Per la Corte di appello e di revisione penale

La presidente                                                        La segretaria

 

 

 

 

 

 

 

 

 

 

 

 

 

 

 

 

 

 

 

 

 

 

Rimedi giuridici

Contro decisioni finali, contro decisioni parziali, contro decisioni pregiudiziali e incidentali sulla competenza e la ricusazione e contro altre decisioni pregiudiziali e incidentali (art. 90 a 93 LTF) è dato, entro trenta giorni dalla notificazione del testo integrale della decisione (art. 100 cpv. 1 LTF), il ricorso in materia penale al Tribunale federale, 1000 Losanna 14, per i motivi previsti dagli art. 95 a 98 LTF (art. 78 LTF).
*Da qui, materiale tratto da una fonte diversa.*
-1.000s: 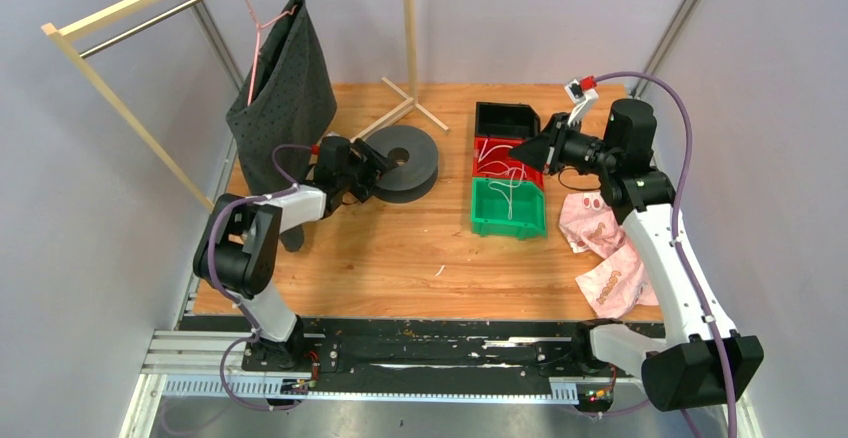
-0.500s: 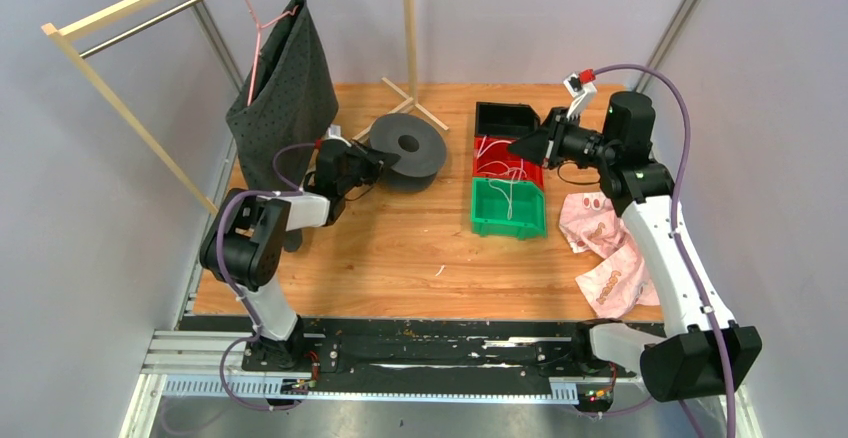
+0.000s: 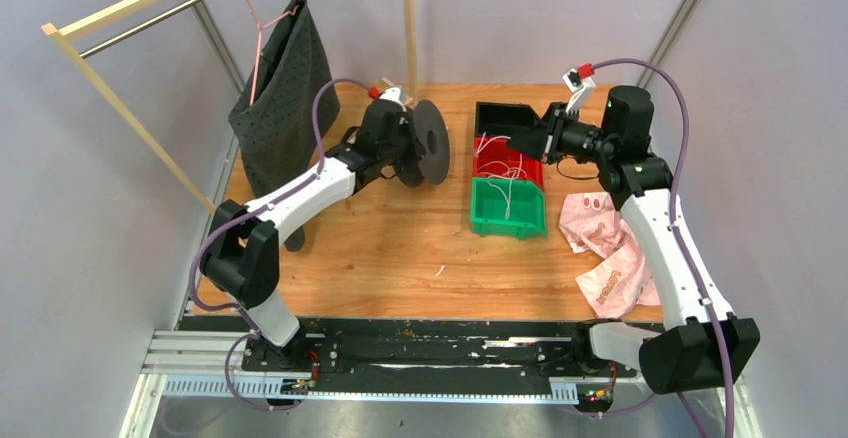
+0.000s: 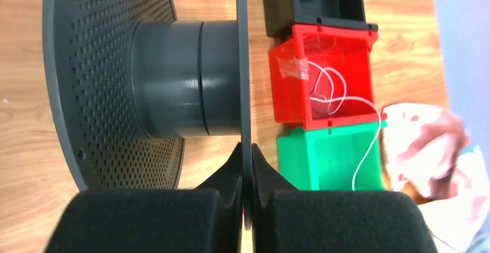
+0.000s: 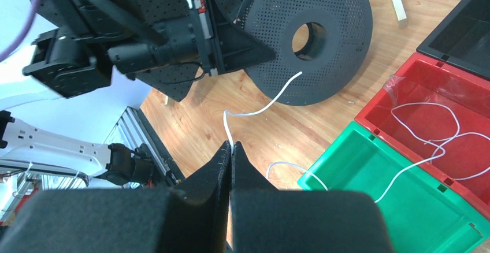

La legittimazione a ricorrere è disciplinata dall'art. 81 LTF. Laddove non sia ammissibile il ricorso in materia penale è dato, entro lo stesso termine, il ricorso sussidiario in materia costituzionale al Tribunale federale per i motivi previsti dall’art. 116 LTF (art. 113 LTF). La legittimazione a ricorrere è disciplinata in tal caso dall’art.115 LTF.